Trees painted on Chinkapin Hill, VA. November 11, 2016 for The Blued Trees Symphony


String quartet performing November 11, 2016 in the installation of the Blued Trees Coda
at Perspective Gallery, Virginia Tech.

Now under the direction of Anita Stewart, The Blued Trees Symphony is expanding along the Sabal Trail in Florida. Activists against the pipelines there have encountered serious opposition, allege extensive public corruption, and have seen inadequate investigative reporting.

In recent weeks, my attention was consumed by the drama of the American Election, and the horrors of assaults on Native peoples defending water rights at Standing Rock. I am still very focused on the travesties of justice being witnessed there, where the sitting governor and pipeline corporations complain that the Water Protectors are standing in the way of their ill-gotten gains from ignoring treaties and destroying habitat, not to mention, threatening life. It has been heartening to see the attention build to this disgusting display of greed and tyranny. While recently attending the American Studies Association conference in Denver, I had the great privilege of meeting and speaking with some of the amazing women from Oceti Sakowin. I found them very inspiring. 

This is where donations can be made: http://standwithstandingrock.net.

My task as an artist is to continue the project as an artwork, and to continue to build the standing for legal arguments when and if we can launch a test case in the courts.

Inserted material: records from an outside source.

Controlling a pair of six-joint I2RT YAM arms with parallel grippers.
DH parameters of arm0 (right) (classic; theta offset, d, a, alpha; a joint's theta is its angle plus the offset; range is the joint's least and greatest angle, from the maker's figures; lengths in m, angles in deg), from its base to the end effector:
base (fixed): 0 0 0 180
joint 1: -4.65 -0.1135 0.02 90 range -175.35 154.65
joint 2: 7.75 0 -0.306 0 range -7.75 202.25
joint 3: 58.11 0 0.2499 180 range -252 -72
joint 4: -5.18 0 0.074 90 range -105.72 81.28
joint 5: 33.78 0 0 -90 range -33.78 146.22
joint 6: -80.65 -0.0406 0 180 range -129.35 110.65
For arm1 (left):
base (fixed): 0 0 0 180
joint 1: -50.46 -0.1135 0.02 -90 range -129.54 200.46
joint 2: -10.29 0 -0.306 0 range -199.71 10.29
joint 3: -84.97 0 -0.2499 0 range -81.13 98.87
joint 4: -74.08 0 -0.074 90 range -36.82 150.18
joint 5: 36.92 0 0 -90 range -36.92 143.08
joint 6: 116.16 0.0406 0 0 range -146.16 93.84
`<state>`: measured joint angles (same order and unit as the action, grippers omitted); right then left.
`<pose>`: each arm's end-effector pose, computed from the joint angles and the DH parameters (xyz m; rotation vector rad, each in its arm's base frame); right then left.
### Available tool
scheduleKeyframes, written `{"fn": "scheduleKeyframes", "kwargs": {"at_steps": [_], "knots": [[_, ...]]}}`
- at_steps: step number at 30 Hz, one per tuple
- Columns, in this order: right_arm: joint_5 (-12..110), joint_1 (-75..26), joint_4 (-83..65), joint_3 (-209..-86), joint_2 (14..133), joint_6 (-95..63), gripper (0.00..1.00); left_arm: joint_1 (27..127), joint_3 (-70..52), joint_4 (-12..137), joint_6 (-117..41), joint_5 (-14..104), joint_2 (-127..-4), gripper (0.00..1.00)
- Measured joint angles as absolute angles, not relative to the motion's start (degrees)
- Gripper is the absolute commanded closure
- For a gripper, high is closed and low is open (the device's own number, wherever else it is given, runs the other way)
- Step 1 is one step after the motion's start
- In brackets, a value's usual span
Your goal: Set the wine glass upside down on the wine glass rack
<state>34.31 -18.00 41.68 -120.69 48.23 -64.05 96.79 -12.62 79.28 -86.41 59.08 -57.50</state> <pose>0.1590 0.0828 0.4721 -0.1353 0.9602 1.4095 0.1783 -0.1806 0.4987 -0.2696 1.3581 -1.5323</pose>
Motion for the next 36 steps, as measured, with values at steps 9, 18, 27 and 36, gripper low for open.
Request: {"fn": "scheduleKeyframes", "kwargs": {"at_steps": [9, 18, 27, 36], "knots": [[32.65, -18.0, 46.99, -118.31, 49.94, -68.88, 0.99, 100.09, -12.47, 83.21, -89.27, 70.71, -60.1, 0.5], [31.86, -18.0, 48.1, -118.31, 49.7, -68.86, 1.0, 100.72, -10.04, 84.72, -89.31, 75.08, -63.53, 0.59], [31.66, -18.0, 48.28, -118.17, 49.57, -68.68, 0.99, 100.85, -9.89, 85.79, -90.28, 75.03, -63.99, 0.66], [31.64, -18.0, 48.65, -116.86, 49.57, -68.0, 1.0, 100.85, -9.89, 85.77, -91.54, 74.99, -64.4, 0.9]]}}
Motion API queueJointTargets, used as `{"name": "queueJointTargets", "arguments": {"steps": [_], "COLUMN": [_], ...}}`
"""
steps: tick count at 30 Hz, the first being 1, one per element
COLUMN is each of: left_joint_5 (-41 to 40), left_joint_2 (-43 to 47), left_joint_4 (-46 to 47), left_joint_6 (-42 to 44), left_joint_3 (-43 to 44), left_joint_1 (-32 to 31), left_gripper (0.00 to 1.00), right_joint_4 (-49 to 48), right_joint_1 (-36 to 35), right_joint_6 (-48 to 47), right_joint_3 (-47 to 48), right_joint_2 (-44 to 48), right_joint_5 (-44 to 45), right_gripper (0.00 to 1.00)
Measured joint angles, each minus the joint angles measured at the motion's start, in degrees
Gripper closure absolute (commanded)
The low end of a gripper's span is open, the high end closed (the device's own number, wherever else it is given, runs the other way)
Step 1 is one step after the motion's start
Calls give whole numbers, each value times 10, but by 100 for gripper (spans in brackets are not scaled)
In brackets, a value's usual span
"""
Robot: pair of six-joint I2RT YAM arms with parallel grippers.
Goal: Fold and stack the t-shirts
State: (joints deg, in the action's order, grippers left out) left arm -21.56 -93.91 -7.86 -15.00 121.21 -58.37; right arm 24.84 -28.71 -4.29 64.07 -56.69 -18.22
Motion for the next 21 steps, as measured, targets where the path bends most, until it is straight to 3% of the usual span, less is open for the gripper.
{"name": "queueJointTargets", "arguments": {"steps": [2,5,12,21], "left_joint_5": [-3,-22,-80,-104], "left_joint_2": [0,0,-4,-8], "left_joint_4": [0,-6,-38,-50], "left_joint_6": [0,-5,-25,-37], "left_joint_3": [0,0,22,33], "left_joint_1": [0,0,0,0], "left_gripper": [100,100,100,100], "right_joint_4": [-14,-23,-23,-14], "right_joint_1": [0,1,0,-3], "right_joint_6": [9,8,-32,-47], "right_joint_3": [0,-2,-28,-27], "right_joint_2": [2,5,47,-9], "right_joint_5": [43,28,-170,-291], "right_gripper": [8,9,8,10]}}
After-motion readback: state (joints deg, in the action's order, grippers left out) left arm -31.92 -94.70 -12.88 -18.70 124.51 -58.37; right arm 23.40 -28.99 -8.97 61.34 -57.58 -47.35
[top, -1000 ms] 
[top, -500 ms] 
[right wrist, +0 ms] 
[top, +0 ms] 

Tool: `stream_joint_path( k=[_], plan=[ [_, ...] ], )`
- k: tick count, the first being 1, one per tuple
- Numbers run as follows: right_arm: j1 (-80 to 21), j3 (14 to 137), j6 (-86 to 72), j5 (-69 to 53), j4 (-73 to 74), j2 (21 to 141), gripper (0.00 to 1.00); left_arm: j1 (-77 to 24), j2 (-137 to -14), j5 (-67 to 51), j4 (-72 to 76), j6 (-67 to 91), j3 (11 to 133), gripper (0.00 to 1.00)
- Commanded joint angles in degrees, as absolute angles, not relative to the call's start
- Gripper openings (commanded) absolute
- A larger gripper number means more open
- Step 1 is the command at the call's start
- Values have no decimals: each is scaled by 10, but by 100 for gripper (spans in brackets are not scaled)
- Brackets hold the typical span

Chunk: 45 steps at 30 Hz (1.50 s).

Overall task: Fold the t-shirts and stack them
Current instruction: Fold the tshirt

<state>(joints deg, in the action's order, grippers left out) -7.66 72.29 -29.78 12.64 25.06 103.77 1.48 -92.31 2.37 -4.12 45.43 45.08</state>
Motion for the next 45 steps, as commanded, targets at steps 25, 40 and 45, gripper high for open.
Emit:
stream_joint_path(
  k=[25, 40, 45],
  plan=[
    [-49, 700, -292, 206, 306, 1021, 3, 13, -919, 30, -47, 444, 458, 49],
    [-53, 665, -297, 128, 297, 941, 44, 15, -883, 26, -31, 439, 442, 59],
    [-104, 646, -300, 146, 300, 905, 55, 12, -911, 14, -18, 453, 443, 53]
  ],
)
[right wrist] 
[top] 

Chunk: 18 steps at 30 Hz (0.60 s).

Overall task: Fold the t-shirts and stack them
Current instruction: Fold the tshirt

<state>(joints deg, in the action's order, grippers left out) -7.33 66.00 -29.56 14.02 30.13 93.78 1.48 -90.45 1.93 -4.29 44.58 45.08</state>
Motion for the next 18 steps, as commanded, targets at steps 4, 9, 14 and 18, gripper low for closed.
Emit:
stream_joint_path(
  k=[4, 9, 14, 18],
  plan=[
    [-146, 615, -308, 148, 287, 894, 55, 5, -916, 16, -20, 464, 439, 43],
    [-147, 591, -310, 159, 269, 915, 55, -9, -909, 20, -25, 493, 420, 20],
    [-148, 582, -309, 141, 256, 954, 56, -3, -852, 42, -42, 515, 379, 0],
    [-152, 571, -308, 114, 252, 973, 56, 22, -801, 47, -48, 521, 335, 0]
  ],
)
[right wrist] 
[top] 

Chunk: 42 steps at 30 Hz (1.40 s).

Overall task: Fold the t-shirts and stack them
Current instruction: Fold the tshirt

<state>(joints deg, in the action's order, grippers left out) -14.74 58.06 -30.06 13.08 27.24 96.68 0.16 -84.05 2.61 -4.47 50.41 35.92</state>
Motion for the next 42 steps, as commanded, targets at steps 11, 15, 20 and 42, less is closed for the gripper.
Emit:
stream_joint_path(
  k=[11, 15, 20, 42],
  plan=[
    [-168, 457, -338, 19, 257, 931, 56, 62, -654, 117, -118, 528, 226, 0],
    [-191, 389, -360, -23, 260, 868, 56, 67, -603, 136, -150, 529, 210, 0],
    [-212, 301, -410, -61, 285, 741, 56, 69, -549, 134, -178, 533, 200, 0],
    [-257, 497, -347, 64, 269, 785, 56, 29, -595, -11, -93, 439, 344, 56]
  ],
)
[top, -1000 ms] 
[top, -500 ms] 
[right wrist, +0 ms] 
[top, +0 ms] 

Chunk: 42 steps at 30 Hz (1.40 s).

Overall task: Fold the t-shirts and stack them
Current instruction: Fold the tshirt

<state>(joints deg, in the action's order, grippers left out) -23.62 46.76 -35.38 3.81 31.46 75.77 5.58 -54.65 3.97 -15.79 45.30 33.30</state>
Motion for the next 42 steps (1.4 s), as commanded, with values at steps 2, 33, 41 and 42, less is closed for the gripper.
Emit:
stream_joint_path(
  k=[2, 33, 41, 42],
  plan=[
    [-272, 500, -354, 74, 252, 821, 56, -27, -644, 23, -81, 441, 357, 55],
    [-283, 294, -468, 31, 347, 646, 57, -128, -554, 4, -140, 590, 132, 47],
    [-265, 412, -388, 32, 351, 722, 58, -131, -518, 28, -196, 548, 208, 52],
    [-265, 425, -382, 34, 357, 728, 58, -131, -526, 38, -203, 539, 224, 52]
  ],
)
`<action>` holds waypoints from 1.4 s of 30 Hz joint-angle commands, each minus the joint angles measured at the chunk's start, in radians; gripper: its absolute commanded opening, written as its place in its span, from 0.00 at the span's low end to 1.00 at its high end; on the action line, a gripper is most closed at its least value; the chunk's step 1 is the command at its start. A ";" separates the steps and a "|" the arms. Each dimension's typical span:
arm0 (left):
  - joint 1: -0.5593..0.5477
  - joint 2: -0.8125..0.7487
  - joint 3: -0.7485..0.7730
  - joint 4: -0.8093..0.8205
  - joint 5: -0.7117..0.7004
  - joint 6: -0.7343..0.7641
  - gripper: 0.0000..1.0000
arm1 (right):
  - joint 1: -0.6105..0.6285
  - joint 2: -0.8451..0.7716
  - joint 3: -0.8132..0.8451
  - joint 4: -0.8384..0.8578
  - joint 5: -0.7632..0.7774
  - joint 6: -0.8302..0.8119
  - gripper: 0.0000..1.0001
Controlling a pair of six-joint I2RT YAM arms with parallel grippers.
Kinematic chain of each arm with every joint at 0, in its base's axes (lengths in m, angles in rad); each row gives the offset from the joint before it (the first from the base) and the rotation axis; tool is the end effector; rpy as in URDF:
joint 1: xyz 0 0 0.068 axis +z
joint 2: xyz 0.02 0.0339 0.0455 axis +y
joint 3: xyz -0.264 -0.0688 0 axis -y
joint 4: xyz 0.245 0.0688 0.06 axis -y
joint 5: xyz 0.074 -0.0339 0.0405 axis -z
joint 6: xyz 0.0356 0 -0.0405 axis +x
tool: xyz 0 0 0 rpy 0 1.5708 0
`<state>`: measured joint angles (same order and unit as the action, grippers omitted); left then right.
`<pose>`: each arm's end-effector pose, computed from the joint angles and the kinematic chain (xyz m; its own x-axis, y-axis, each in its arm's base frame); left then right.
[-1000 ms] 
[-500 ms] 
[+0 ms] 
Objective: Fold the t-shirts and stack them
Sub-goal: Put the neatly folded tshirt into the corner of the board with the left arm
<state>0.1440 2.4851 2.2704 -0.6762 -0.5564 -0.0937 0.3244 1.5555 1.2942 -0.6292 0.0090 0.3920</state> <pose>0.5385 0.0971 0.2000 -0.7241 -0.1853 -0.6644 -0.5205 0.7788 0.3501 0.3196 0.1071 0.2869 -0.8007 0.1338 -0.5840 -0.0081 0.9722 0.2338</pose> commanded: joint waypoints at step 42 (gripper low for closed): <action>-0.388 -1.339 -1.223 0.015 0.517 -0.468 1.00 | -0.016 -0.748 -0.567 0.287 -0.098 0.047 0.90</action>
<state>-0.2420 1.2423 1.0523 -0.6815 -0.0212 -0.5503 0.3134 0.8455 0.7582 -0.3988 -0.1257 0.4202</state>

The Coda to the raw material for the symphony was intended to be gathered Nov. 8, with the Election. My intention was contain the experience, and it was performed at the Perspective Gallery, at Virginia Tech the following Nov. 11, 2016.  The genesis of the show was covered in the Roanoke Times: 
http://www.roanoke.com/nrv/community/art-raises-awareness-about-trees-in-pipeline-s-path/article_755ac3ee-a64c-5327-907a-0eacd22f5406.html


Detail of installation at the Perspective Gallery, Virginia Tech

But it has turned out that post-Election events continue to unravel, and now I don't know how the resolutions will be expressed. What I do know, is that the symphony continues to evolve, along with national resistance to the voracious greed of natural gas companies, and the parodies of justice and good governance that abet and defend that greed. I know that art, like the prayer of those at Standing Rock, has an ineffable power of its own, and I intend to continue to yield it.